Siciliani a bordo

Siamo appena giunti all’aeroporto di una qualsiasi città del continente. Tra mezz’ora abbiamo il volo per tornare a casa. Facciamo un breve giro per il terminal, ci prendiamo un caffè e ci mettiamo in fila per il controllo. Bastano pochi secondi per individuare chi è siciliano e chi no. Gente che parla ad alta voce, bambini un po’ troppo vivaci, famiglie numerose cariche di pacchi, grosse valige e sacchetti. Mancano trenta minuti all’imbarco ma noi siamo già messi in fila. Dobbiamo passare avanti, c’è fretta che l’aereo scappa. Avanti veloci sulla passerella, sulla navetta, sulle scale, nel corridoio. “Pino occupa quella fila che io sistemo le valige”. I posti sono assegnati. Ma chi se ne fotte.
Si perde più tempo a sedersi che fare check-in, controllo ed imbarco. Finalmente siamo tutti seduti. “Pino astuta u telefono asinnò l’aereo casca”.
Le hostess un po’ confuse da questa calca rumorosa e agitata continuano a fare avanti e indietro controllando che le cinture siano allacciate e contando il numero dei passeggeri. Il conto non torna mai.

Portelli chiusi.
I motori cominciano a girare e le hostess si posizionano in tre punti del corridoio posando davanti ai loro piedi un sacchetto con la scritta Demo-Kit. “Signore e Signori, benvenuti sul volo blablabla diretto a Palermo-Trapani-Catania ….”. “Ladies end Gentlemen …”. “Le uscite sono posizionate davanti, dietro ed al centro, un segnale luminoso, la maschera d’ossigeno è posta sopra di voi, il giubbotto salvagente sotto il sedile, grazie per l’attenzione”. C’è chi guarda altrove durante la spiegazione, chi dorme, chi ancora non è riuscito ad allacciare la cintura, chi guarda le cosce o il decolté dell’hostess. Pochi sono veramente attenti.

Tutto è pronto. L’aeromobile comincia a muoversi sulla pista. Ad un tratto l’hostess alza la cornetta e dice: “Scusate signori, si è smarrita la mascherina dell’ossigeno della dimostrazione, chiunque la trovi è pregato di consegnarla ad un assistente, grazie”. Si futtero a maschera.

I motori rombano. Comincia l’accelerazione. Non parla più nessuno. C’è sempre qualcuno che si scanta e si può individuare non appena ci si stacca da terra. Un vuoto allo stomaco che ci spinge in basso. “Bedda mactri!!!” qualcuno esclama.

Volo notturno. Non appena l’aereo ha preso quota e si stabilizza una voce annuncia “Per il volo notturno verranno spente le luci, chiunque volesse continuare a leggere troverà una luce di cortesia sopra di se”. Neanche il tempo di finire la frase che duecento mani cazzuliano con gli interruttori, accendi spegni accendi spegni.

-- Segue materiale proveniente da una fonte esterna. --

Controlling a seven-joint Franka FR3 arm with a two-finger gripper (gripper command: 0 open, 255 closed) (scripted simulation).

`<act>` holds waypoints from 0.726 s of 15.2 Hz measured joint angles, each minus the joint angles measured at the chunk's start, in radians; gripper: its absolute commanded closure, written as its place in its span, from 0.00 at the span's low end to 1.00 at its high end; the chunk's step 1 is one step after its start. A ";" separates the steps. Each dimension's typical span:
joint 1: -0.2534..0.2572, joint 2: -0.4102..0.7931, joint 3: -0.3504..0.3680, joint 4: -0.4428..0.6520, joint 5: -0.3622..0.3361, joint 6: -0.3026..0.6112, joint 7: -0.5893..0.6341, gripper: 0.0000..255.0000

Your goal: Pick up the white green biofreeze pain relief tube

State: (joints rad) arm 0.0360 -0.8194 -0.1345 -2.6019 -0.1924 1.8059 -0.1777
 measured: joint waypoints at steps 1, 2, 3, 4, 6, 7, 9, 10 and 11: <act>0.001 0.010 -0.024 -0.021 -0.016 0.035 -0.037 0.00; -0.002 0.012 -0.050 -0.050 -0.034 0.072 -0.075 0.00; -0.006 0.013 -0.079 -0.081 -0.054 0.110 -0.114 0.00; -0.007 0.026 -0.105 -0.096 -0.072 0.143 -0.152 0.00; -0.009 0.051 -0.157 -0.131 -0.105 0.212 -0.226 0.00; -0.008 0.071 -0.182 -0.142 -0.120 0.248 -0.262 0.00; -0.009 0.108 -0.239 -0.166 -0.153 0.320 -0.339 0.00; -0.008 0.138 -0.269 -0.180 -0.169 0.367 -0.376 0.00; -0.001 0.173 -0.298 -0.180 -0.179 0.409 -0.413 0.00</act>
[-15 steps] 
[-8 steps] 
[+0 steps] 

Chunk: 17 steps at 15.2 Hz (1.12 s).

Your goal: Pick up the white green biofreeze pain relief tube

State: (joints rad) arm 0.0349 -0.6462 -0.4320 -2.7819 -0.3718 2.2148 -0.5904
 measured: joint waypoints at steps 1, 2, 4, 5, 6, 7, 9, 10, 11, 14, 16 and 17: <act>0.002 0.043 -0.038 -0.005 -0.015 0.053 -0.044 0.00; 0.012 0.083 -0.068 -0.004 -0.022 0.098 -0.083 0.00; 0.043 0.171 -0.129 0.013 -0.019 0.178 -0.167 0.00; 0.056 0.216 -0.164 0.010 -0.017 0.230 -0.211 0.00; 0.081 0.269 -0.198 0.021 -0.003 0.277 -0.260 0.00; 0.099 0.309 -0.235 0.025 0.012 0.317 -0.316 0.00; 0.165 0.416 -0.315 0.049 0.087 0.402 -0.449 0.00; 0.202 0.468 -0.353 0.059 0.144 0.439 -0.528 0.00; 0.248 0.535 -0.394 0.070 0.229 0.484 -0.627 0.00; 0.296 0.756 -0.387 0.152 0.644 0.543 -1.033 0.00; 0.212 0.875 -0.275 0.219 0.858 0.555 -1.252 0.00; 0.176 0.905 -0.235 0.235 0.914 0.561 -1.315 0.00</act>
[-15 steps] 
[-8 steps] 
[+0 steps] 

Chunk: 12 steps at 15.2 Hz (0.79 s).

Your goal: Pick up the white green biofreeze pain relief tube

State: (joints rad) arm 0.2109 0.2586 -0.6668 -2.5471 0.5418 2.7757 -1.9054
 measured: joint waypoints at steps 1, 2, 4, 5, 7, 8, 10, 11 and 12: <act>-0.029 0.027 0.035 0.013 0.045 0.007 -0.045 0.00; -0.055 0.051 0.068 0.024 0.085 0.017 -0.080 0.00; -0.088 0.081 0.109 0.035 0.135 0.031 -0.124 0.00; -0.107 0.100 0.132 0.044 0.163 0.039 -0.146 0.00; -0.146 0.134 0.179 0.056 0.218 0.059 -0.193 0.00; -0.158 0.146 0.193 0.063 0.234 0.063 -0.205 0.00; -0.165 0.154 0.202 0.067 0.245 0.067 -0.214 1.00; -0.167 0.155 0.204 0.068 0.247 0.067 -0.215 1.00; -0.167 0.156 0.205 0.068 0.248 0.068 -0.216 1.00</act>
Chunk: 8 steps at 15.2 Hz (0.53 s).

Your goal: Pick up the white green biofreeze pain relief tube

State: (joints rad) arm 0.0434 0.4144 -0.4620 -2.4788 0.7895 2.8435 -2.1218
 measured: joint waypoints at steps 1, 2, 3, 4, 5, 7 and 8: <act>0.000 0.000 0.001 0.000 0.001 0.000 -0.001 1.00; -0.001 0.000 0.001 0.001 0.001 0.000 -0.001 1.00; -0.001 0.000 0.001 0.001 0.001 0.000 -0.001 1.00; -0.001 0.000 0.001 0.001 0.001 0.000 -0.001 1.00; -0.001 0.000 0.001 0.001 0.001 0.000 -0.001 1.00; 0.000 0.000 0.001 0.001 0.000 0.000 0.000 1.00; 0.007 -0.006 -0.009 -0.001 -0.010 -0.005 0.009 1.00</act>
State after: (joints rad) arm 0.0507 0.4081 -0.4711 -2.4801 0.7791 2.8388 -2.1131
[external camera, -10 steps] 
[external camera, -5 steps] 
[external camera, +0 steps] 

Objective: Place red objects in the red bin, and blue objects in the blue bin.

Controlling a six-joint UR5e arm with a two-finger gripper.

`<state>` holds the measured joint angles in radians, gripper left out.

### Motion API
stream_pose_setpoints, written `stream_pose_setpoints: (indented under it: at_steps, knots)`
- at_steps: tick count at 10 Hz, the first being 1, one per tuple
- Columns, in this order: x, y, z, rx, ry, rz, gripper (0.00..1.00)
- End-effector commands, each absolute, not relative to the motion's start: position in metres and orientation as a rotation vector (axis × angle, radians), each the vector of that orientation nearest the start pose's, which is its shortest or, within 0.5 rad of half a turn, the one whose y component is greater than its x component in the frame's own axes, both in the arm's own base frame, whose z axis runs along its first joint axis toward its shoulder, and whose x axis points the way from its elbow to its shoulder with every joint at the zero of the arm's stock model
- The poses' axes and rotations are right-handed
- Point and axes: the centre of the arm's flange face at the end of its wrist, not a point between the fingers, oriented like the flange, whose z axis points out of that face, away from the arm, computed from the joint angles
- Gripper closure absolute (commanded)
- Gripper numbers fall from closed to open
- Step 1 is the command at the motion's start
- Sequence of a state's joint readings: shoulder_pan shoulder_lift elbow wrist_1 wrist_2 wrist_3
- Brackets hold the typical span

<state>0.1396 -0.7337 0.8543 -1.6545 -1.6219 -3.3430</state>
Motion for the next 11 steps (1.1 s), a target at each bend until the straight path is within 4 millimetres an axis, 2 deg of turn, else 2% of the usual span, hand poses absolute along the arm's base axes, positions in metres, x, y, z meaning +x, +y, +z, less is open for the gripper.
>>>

Il signore gradisce qualcosa? – Si paga? – Si. – Allora no.
Durante il volo, andare a fare pipì diventa lo sport nazionale. Basta che il primo si alzi dirigendosi verso la toilette che subito ci ricordiamo di avere una vescica, ed allora tutti in fila per fare la pipì ad alta quota.
“Si prega di tornare ai propri posti ed allacciare le cinture. Ci stiamo preparando all’atterraggio”.

Torna il silenzio. La tensione è palpabile. La terra è sempre più vicina. Mormorii e alcune litanie incomprensibili. Uno scossone e tocchiamo terra. Sospiro di sollievo. Ed ecco che parte spontaneo il tradizionale applauso al pilota. Qualcuno fa partire una musichetta, un altro grida “Frena! Frena!” scatenando l’ilarità dei passeggeri.

L’aereo ancora si muove sulla pista che già tutti si sono slacciati la cintura e si alzano per prendere i bagagli. “Rimanete seduti!!!” parole al vento. (ma poi dico, l’aereo ancora cammina, i portelloni sono chiusi, fuori non ci sono le scalette. Non bisogna perdere tempo, dobbiamo fuggire il più lontano possibile da quel veicolo maledetto).

Finalmente si scende. Agli arrivi una folla festosa ci accoglie. Quando arrivi al nord sei da solo. Con la tua valigia prendi un mezzo e vai via. Al sud ti viene a prendere tutta la famiglia, genitori, nonni, zie, cugini e pure i vicini di casa.

Una voce di donna:
“Pino!!!! Finalmente arrivasti!!! Chi si sciupato, ma chi fa un manciavi? Chi si siccu!!!”.
“Mamma ma se manco solo da due giorni”.